The electronic cigarettes industry has hit back against accusations this week that it produces just as much waste as real tobacco products. It also warned that European legislators were exacerbating the potential for environmental damage.
Sector representatives spoke out after national waste company BusinessWaste.co.uk said it had documented a steep increase in vaping-related products being sent to landfill because of e-cigs’ growing popularity.
Mark Hall, spokesman for BusinessWaste.co.uk, said e-cigarette refuse was mainly plastics and batteries. Users did not know how to recycle their vaping waste, so it was “slipping through the net” and ending up in general waste destined for landfill.
People who decided vaping was not for them after trying it had also led to thousands of nearly-new e-cigs being thrown out, Hall argued.
The vaping industry played down the landfill problem but pointed the finger at European legislators. Brett Horth, MD of Vapouriz, said Article 20 of the Tobacco Products Directive, scheduled to take effect next May, stated that no containers greater than 10ml would be allowed to be sold.
The Commission has made this stipulation to cut the risk of accidental poisoning. Horth said it took more plastic to create three 10ml refill bottles than it did to create the popular 30ml bottles.
Electronic Cigarette Industry Trade Association (ECITA) spokeswoman Vicky Grant claimed the trade group’s warnings to the EC about the size restriction “fell very much on deaf ears”.
Hall agreed the directive would mean “more plastic being wasted, and more potentially dangerous chemicals ending up in landfill”.
It would take more plastic, resources, packaging and energy to produce, transport and market these new products, “all because of back-of-a-fag-packet regulation from a regulatory body that lacks expertise,” he said.
Tom Pruen, chief scientific officer of ECITA said e-cigs, covered by the Waste Electrical and Electronic Equipment regulations, were required to be supplied with a recycling mark - a crossed-out wheelie bin.

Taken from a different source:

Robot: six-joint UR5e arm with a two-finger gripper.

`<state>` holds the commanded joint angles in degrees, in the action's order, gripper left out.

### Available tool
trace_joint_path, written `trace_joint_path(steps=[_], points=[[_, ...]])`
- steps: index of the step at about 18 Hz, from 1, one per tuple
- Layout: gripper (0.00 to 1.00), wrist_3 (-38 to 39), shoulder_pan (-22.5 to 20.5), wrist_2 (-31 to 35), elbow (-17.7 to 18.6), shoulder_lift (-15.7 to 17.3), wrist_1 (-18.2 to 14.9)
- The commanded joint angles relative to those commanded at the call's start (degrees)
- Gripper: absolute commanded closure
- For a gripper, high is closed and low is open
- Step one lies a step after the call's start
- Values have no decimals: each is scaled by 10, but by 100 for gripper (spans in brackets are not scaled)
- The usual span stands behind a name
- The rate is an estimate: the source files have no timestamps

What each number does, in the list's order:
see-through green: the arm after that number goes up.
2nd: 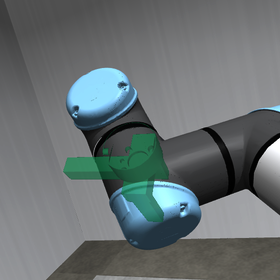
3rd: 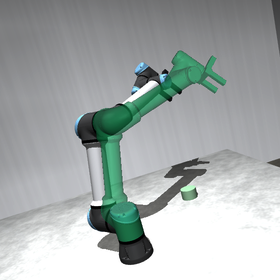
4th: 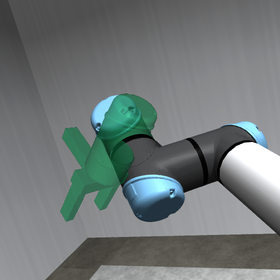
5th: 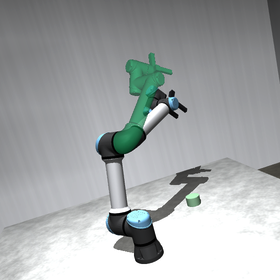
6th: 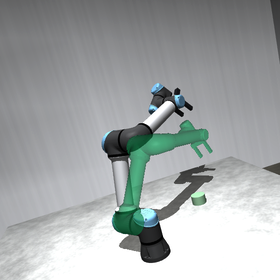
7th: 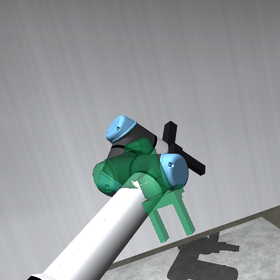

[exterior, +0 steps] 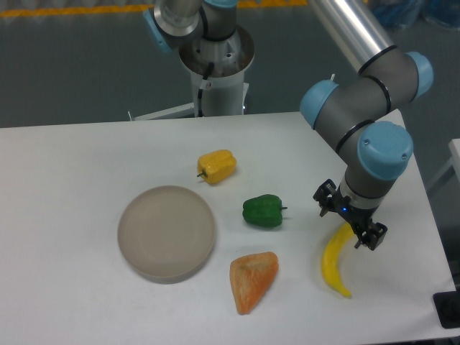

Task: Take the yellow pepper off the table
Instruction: 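Move the gripper from beside the banana over the yellow pepper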

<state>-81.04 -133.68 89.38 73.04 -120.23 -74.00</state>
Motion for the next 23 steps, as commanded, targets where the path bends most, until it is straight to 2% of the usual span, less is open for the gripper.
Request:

“If they are ending up in landfill, this would seem to imply a lack of understanding on the part of consumers about what the symbol and associated instructions mean,” he said.
Pruen added that the Restriction of the Use of Certain Hazardous Substances in Electrical and Electronic Equipment Directive also placed strict limits on the use of potentially hazardous substances, while separate legislation placed similar limits on batteries.